Please give the number of lines in the records below where the word "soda" occurs, and nothing else.

Recorded data:

*-*-*

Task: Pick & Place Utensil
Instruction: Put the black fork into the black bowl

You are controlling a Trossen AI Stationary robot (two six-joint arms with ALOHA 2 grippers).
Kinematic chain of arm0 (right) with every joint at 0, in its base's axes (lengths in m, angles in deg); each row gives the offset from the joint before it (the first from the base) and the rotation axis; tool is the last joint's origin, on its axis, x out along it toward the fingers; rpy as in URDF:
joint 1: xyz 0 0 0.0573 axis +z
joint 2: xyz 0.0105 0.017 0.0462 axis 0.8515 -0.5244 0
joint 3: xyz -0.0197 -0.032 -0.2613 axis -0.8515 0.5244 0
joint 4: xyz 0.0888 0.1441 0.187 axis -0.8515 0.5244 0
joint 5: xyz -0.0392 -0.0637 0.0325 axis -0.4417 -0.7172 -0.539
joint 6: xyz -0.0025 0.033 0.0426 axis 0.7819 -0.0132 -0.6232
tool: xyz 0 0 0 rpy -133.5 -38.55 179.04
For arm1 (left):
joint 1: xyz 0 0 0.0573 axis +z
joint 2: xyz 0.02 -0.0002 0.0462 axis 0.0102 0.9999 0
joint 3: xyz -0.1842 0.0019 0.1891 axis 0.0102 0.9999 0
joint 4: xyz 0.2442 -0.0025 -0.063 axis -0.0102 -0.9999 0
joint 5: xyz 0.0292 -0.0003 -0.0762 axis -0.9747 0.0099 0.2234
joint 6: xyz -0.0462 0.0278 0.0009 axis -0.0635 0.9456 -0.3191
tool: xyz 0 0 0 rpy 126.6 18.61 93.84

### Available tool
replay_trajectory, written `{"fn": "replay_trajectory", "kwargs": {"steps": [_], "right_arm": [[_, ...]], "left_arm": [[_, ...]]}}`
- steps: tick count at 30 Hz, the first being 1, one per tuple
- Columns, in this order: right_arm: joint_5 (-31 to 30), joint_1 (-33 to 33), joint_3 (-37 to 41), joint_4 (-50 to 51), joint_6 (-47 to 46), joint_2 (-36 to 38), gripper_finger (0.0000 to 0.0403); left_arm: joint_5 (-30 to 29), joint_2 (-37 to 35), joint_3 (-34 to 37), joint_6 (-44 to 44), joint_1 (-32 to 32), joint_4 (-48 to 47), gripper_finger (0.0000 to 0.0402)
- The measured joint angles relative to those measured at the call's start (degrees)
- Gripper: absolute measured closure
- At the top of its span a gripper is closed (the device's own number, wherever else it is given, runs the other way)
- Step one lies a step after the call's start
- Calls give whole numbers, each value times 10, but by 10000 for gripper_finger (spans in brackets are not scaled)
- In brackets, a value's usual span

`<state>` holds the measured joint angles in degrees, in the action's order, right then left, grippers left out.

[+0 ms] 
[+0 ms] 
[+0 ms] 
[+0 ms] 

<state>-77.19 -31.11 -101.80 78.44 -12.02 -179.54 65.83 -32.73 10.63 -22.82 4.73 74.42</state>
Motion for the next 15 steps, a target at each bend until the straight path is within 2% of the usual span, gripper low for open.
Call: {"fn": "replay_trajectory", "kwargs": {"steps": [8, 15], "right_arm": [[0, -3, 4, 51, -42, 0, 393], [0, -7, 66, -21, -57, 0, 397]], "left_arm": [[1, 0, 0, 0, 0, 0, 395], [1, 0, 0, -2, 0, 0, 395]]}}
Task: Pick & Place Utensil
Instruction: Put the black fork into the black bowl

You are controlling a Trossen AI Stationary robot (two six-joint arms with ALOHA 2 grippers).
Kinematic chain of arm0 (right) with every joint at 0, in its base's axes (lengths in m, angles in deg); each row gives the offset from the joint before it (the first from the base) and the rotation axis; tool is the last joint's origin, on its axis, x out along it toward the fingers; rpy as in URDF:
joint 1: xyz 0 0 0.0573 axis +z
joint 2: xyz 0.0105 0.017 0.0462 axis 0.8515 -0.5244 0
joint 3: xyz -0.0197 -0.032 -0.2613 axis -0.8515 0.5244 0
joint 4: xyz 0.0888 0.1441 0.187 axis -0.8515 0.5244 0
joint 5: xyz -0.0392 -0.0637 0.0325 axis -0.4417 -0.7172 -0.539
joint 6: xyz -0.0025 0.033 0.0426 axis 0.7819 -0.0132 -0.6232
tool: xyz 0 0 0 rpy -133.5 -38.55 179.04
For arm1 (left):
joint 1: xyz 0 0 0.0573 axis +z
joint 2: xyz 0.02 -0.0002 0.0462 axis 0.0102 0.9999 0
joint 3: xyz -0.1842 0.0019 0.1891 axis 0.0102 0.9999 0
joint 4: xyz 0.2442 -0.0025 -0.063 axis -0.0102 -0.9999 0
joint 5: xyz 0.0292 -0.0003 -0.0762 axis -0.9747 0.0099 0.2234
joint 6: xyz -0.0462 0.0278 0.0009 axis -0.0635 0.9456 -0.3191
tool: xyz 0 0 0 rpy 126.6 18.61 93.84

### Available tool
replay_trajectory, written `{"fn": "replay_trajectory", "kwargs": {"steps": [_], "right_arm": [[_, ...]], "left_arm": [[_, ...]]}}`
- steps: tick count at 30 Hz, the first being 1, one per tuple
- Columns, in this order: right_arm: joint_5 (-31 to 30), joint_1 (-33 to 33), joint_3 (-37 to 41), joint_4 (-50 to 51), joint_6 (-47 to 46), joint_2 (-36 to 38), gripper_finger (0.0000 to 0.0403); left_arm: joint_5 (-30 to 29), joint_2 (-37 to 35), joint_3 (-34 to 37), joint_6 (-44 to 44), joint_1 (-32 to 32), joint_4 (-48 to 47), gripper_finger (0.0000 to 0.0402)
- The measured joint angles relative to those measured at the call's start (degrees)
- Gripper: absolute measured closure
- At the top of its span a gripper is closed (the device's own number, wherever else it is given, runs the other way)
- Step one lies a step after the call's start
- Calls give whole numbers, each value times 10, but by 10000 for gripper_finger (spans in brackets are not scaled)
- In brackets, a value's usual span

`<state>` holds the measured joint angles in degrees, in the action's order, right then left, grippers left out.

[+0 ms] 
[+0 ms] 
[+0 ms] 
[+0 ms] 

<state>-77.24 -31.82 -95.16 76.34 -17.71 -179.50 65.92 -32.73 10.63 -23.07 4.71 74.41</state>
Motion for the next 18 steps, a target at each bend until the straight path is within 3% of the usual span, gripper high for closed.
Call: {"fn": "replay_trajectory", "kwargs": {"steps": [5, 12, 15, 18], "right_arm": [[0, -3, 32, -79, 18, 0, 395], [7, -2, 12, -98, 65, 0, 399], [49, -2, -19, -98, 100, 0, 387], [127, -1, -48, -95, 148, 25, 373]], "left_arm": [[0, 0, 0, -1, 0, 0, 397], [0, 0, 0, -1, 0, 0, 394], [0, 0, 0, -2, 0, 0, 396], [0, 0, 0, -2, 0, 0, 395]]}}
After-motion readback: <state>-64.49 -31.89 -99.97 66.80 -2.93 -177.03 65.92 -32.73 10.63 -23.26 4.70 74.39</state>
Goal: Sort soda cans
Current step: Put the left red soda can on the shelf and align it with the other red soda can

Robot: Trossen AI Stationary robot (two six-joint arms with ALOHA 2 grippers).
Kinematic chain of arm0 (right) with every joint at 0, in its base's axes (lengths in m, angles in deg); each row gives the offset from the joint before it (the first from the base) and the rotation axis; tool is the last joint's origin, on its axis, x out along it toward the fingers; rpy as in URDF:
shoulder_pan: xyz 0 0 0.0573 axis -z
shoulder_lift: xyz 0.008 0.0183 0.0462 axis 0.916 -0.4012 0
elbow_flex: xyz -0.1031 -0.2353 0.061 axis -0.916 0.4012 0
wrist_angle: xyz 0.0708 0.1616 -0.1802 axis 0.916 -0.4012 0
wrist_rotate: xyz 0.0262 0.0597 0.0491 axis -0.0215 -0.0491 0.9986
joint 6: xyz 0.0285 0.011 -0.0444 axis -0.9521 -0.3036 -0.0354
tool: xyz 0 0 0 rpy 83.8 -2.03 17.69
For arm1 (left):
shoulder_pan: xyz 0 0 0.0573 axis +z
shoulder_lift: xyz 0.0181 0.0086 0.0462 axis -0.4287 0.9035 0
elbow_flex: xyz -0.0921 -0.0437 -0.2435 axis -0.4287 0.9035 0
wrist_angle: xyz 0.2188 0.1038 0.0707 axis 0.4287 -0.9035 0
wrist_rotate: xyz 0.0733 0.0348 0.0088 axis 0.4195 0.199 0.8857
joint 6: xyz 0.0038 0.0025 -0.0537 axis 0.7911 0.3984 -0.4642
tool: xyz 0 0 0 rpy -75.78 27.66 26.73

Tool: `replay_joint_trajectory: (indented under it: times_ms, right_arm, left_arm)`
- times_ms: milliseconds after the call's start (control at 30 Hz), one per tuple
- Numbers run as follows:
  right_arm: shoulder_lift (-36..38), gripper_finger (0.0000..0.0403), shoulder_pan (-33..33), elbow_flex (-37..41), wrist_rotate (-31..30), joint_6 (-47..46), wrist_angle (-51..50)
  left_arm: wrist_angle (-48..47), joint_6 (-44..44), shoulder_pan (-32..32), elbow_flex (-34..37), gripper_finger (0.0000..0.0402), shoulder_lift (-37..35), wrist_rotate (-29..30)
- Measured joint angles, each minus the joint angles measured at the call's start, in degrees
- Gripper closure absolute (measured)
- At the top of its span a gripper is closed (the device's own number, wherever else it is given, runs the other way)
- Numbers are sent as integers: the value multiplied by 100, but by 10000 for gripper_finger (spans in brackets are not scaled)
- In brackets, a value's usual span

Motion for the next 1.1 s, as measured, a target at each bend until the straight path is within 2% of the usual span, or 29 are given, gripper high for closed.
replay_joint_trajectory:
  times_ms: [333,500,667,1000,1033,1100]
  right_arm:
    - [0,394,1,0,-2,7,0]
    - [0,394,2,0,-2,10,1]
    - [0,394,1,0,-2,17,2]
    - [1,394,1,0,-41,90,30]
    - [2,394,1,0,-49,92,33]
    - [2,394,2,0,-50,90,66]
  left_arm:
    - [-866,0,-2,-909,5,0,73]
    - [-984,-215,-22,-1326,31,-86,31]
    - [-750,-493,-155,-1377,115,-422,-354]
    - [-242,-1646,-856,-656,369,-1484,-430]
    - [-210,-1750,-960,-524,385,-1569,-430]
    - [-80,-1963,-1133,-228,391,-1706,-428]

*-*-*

RESULT FOR THIS TASK: 2